**EXERCISE PROMPT:**
Lift every line from the entries that includes the word "frame".

**SUPPLIED MATERIAL:**
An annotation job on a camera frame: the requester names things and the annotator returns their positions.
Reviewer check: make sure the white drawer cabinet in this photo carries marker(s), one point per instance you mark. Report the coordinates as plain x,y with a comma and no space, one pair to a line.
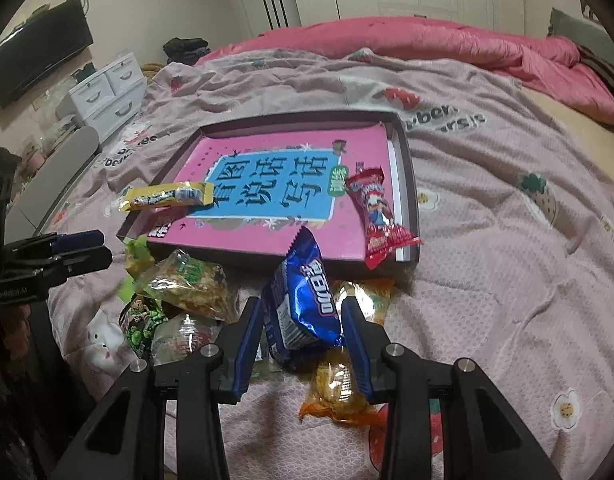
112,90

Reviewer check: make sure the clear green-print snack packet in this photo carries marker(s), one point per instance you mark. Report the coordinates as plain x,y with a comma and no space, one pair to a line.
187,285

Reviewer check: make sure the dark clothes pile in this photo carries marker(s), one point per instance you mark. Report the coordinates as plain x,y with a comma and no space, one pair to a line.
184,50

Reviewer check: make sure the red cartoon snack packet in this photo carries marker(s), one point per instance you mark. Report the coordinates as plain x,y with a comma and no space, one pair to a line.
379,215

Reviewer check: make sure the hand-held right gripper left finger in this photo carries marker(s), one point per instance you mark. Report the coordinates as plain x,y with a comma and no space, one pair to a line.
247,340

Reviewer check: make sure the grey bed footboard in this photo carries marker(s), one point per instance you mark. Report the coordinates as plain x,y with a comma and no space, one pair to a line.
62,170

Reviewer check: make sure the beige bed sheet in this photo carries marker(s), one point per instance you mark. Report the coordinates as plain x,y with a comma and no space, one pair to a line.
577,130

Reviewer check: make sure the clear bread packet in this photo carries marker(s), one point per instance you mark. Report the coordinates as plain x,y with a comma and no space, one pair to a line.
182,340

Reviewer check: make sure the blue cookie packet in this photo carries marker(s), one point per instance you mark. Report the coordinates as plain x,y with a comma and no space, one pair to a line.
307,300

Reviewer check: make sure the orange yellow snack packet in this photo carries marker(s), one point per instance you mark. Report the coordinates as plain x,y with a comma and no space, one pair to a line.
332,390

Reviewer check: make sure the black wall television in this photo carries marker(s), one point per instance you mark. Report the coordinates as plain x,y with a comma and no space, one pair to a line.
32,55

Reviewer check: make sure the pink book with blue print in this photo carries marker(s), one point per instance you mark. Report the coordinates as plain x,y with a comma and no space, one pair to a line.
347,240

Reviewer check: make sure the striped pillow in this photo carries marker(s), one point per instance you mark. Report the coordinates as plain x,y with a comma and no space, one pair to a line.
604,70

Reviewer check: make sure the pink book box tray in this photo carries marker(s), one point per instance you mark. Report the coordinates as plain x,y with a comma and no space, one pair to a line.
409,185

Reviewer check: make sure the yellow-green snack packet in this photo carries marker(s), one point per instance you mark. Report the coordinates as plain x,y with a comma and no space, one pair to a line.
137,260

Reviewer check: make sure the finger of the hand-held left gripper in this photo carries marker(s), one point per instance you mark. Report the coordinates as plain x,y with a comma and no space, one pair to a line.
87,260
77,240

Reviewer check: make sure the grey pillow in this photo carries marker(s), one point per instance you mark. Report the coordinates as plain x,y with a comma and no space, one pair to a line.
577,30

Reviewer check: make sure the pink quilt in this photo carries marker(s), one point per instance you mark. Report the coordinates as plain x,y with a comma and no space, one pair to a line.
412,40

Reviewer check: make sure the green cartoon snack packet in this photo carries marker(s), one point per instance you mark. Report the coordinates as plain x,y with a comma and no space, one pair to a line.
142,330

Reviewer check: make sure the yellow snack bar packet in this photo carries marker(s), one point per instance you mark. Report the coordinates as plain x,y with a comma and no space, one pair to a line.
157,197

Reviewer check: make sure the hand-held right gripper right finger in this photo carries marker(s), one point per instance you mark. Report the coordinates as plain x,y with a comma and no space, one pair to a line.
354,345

...

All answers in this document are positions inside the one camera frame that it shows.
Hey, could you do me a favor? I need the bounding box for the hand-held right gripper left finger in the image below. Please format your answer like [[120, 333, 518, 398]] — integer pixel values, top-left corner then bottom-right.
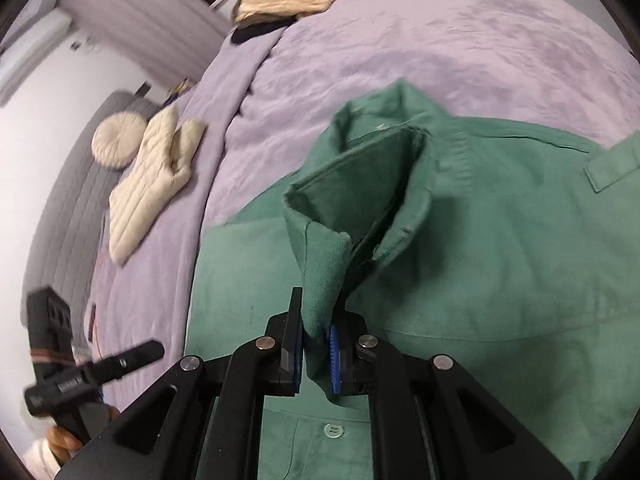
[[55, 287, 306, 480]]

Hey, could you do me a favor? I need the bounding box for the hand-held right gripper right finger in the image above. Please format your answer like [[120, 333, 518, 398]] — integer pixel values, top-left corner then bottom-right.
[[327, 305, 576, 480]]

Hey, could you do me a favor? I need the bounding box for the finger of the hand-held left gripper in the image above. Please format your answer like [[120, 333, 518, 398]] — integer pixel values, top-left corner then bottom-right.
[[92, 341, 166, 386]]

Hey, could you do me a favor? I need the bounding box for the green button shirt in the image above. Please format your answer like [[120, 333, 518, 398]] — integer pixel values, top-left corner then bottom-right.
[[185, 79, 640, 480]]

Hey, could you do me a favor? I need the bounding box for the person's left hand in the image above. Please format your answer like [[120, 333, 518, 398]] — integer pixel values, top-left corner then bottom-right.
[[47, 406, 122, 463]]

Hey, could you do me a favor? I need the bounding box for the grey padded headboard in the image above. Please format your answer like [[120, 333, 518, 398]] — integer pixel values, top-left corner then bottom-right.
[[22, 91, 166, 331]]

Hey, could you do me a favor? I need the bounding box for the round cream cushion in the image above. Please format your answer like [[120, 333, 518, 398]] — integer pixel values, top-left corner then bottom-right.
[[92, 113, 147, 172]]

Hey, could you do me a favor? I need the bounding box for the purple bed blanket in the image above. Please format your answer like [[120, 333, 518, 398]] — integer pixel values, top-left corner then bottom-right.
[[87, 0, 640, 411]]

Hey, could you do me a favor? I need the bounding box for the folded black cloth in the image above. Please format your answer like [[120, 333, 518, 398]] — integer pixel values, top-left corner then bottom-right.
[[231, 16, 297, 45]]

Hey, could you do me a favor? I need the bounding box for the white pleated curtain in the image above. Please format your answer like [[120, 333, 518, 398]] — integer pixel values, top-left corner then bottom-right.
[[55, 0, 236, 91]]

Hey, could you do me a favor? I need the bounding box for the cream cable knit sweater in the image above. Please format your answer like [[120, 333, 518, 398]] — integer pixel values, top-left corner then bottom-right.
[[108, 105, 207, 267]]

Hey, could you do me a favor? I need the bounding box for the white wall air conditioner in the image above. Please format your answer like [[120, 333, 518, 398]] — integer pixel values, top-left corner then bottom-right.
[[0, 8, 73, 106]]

**RESPONSE FOR THIS EXERCISE:**
An annotation job on a camera frame: the requester names things and the annotator returns their positions.
All answers in this document are positions inside the one camera frame that it shows.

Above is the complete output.